利用不同放射性配体对AD小鼠模型进行SPECT及PET检查,均证实在脑皮质区TSPO表达上调[40,41,42]。但不同转基因型小鼠神经炎症的分布及表现不同。TSPO在PS19小鼠中主要表达于小胶质细胞,而在APP23小鼠则主要表达于星形胶质细胞。结合其他CNS损伤模型研究,认为在AD中表达TSPO的小胶质细胞起神经毒性作用,而表达TSPO的星形胶质细胞起神经保护作用;且随着AD进展,小胶质细胞的神经毒性作用占主要优势[43]。利用配体11C-AC5216进行PET显像还发现,PS19小鼠在出现明显神经元丢失早期即出现TSPO表达增高,但APP23小鼠在疾病后期才观察到[44]。
在3H-PK11195放射性配体结合实验中,AD患者尸检脑皮质TSPO表达呈明显上调。有研究发现,AD患者在各脑叶与扣带回11C-PK11195的摄取明显多于对照组[45]。Kreisl等[46]利用11C-PBR28显像发现TSPO表达增加以颞叶和顶叶为著。早期未经治疗的AD患者即已经有脑皮质11C-PK11195的摄取增加[47]。另外,用11C-匹兹堡复合物B(Pittsburgh compound B, PIB)进行老年斑的联合显像发现,11C-PK11195与其摄取增加部位基本一致。这与之前AD的病理研究结果相同,即老年斑周围伴随着小胶质细胞的增生活化[48]。AD早期轻度认知障碍的患者也发现TSPO表达的增加[49]。研究发现,AD患者的认知功能评分与11C-PIB摄取无明显相关,但与11C-PK11195或11C-PBR28的摄取呈负相关,说明小胶质细胞的活化是认知功能下降的重要因素,而非Aβ沉积[47]。

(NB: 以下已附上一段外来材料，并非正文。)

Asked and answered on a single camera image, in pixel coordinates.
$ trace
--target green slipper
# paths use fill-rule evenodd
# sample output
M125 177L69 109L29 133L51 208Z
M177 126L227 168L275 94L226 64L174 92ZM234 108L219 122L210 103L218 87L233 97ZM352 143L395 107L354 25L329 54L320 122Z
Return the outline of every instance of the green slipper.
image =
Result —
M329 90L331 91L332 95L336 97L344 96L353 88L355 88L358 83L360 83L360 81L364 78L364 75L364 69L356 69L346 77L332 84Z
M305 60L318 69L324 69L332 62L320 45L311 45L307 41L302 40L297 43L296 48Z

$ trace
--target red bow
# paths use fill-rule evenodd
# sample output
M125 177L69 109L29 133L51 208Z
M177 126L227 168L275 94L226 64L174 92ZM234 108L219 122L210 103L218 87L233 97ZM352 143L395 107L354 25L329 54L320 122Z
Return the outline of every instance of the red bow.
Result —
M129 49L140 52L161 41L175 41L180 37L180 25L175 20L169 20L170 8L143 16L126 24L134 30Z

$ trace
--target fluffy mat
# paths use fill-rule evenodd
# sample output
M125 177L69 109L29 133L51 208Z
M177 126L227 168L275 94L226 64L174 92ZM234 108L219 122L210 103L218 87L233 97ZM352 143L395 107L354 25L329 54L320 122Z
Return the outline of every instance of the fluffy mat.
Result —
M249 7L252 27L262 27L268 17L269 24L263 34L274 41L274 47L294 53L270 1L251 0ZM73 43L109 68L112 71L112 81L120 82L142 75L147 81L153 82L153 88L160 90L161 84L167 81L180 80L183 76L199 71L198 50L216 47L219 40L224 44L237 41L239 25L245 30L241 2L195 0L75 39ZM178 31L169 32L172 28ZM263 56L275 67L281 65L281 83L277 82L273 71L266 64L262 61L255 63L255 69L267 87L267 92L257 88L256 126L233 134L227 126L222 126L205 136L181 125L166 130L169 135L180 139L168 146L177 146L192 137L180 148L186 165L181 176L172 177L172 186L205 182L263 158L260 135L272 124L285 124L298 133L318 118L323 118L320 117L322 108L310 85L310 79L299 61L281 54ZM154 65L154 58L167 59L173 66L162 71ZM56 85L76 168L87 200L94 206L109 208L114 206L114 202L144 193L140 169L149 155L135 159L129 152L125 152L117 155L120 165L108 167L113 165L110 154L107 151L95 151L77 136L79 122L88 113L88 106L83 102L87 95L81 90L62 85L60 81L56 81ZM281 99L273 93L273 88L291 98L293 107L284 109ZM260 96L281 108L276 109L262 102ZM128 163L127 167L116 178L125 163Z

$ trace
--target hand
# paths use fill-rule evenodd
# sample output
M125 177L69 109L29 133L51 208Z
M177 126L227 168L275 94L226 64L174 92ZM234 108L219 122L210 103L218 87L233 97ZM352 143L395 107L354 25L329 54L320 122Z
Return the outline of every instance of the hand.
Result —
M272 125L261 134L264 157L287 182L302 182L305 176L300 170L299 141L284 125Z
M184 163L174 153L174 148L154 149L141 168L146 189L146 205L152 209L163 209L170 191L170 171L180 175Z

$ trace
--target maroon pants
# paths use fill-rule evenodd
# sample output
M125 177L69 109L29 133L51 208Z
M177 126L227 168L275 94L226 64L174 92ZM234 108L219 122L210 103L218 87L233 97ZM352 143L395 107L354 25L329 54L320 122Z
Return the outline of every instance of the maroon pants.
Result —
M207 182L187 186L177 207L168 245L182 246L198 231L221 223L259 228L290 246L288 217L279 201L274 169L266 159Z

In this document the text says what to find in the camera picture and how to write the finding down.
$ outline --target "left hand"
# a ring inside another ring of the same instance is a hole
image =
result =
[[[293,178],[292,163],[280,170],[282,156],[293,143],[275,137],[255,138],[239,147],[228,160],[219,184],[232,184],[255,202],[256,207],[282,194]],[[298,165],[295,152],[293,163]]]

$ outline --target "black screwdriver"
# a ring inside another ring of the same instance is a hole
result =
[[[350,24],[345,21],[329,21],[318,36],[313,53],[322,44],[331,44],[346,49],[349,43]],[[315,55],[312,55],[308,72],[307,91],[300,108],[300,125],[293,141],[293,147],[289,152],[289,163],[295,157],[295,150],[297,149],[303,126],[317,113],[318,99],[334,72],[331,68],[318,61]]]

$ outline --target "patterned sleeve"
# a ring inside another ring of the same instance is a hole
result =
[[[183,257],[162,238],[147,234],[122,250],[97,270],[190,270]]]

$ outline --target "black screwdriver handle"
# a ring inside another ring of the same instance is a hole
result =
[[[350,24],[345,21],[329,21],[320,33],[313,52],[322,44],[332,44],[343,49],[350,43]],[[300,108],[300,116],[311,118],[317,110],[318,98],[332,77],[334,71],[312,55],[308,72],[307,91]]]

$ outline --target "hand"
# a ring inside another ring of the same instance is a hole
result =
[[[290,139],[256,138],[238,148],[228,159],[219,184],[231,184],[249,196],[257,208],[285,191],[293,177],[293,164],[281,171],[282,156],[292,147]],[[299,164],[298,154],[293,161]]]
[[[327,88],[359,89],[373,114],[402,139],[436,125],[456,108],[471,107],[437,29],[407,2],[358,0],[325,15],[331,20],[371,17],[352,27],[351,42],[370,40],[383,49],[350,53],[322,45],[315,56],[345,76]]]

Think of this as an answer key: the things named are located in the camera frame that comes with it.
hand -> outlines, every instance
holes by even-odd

亨廷顿病是一种常染色体显性遗传的神经系统变性病,临床表现为隐匿起病、缓慢进展的舞蹈样不自主运动、痴呆及精神障碍。该病的致病基因IT15位于4p16.3,多聚谷氨酰胺功能区的CAG异常扩增导致此病;拷贝数越多,发病年龄越早,临床症状越重。病变部位主要位于大脑皮质和纹状体,传出神经元中含γ-氨基丁酸的神经元大量变性丢失。
用11C-PK11195进行PET检查发现,与对照组相比,亨廷顿病患者及基因携带者脑内小胶质细胞活化明显增加[50,51,52]。未出现临床症状的亨廷顿病携带者,在纹状体和下丘脑出现11C-PK11195摄取增加,并与用多巴胺D2/D3受体11C-雷氯必利标记的神经元损害呈负相关,而且根据纹状体的小胶质细胞活化情况与影响认知的区域可以预测5年内发病情况[51,52]。因此研究者认为,小胶质细胞活化在亨廷顿病早期即已出现,并可能参与疾病进展。除了纹状体和下丘脑外,亨廷顿病患者在各皮质区也出现11C-PK11195的摄取增加,并与临床表现严重程度相关[53]。这些发现均与亨廷顿病患者尸检结果相一致[54]。
ALS是MND中最常见的类型,上下运动神经元均受累,表现为进行性肌肉无力、萎缩、延髓麻痹、椎体束征,感觉神经不受累。该病进展迅速,一般2~5年内出现呼吸衰竭而死亡,目前尚无有效治疗能阻止病情进展,常被形容为"不是癌症的癌症" 。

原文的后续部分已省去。